Après trois jours d’un silence présidentiel qui a fait couler beaucoup d’encre et alimenté les rumeurs les plus folles, le chef de l’État malien, le Colonel Assimi Goïta, a fait sa première apparition publique ce mardi 28 avril 2026. Une réapparition stratégique placée sous le signe de la coopération militaire.
L’inquiétude commençait à gagner la capitale malienne. Depuis les attaques simultanées du 25 avril dernier visant Bamako et le camp de Kati, le fauteuil présidentiel semblait désespérément vide. Alors que le pays pleurait la perte du ministre de la Défense, le Général Sadio Camara, et que l’Alliance des États du Sahel (AES) dénonçait un « complot monstrueux », le mutisme d’Assimi Goïta était qualifié d’inédit.





Une audience aux enjeux diplomatiques
C’est au Palais de Koulouba que le Président de la Transition a choisi de briser la glace. Loin d’une simple allocution télévisée, il a opté pour une image forte : une audience accordée à l’ambassadeur de la Fédération de Russie à Bamako.
Pour les analystes, ce choix n’a rien d’un hasard. En s’affichant aux côtés du diplomate russe quelques jours seulement après le décès du Général Sadio Camara principal artisan du rapprochement entre Bamako et Moscou Assimi Goïta envoie un message clair à ses détracteurs et à ses partenaires de l’AES : l’axe stratégique Mali-Russie demeure inébranlable.
Rassurer une nation sous tension
Cette réapparition vient couper court aux spéculations sur l’état de santé du chef de l’État ou sur son éventuelle incapacité à diriger le pays après l’offensive rebelle. Si les détails de l’entretien n’ont pas été totalement filtrés, l’image du Colonel Goïta recevant ses hôtes à Koulouba confirme que le cœur du pouvoir malien est toujours opérationnel.

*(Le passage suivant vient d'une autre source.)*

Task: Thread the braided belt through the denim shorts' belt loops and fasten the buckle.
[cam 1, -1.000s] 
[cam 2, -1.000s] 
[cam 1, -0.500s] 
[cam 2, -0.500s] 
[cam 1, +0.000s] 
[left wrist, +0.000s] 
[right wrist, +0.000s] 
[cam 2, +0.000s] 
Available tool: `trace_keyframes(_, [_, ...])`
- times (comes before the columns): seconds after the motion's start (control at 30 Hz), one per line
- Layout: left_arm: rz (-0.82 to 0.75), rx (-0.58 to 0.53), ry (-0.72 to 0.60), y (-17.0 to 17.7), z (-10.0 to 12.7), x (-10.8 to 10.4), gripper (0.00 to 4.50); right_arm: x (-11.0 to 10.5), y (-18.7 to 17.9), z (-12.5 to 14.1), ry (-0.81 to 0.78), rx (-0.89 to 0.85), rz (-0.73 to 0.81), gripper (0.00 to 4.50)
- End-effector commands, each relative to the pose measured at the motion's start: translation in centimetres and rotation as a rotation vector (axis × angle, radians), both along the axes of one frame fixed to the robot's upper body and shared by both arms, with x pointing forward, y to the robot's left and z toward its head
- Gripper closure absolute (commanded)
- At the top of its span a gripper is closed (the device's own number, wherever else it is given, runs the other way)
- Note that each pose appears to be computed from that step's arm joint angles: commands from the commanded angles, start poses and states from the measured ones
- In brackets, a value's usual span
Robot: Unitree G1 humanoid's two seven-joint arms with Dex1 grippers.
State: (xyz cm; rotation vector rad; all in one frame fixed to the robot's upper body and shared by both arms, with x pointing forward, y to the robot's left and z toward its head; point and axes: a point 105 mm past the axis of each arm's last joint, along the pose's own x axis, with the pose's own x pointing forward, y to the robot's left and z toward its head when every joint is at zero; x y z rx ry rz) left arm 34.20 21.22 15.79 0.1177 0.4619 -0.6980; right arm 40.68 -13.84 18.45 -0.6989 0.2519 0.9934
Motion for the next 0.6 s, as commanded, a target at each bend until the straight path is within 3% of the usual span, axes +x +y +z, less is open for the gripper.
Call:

Le défi de la réorganisation
Malgré ce retour symbolique, le défi reste immense pour le pouvoir de Bamako. La perte de figures clés du haut commandement et la situation sécuritaire instable, notamment dans la région de Kidal, imposent une réorganisation rapide de l’appareil sécuritaire. Le Mali, soutenu par ses alliés du Burkina Faso et du Niger au sein de la Confédération de l’AES, semble désormais s’engager dans une phase de riposte diplomatique et militaire pour reprendre l’initiative sur le terrain.